Exercise prompt:
From the first line to the last, restate the material word for word, omitting pictures.

Information shown:
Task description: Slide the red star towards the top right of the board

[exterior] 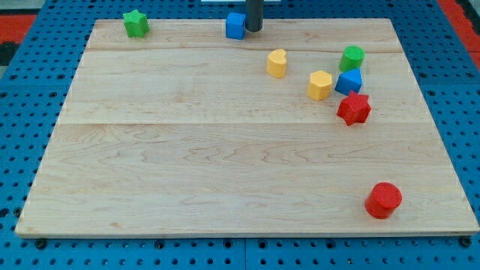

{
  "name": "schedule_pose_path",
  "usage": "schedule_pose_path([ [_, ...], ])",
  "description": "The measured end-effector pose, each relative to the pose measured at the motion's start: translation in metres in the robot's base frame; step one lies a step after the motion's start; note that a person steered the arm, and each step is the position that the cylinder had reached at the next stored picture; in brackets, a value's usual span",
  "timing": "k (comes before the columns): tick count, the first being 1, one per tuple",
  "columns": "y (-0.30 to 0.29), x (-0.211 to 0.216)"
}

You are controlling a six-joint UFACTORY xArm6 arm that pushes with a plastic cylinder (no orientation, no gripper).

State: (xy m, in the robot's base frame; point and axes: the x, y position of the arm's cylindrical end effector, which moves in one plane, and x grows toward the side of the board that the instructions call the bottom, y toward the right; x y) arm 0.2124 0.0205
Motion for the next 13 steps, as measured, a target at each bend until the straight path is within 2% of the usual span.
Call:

Solution to this task:
Task description: Slide the red star towards the top right of the board

[exterior] 

{
  "name": "schedule_pose_path",
  "usage": "schedule_pose_path([ [_, ...], ])",
  "description": "The measured end-effector pose, each relative to the pose measured at the motion's start: translation in metres in the robot's base frame; step one lies a step after the motion's start; note that a person steered the arm, and each step is the position that the cylinder had reached at the next stored picture; in brackets, a value's usual span",
  "timing": "k (comes before the columns): tick count, the first being 1, one per tuple",
  "columns": "y (-0.30 to 0.29), x (-0.211 to 0.216)"
}

You are controlling a six-joint UFACTORY xArm6 arm that pushes with a plastic cylinder (no orientation, no gripper).

State: (xy m, in the robot's base frame; point and axes: the x, y position of the arm's cylindrical end effector, which moves in one plane, and x grows toward the side of the board that the instructions call the bottom, y toward the right; x y) arm 0.2124 0.0205
Motion for the next 13 steps, as measured, a target at each bend until the straight path is within 2% of the usual span.
Call:

There is nothing further to the answer.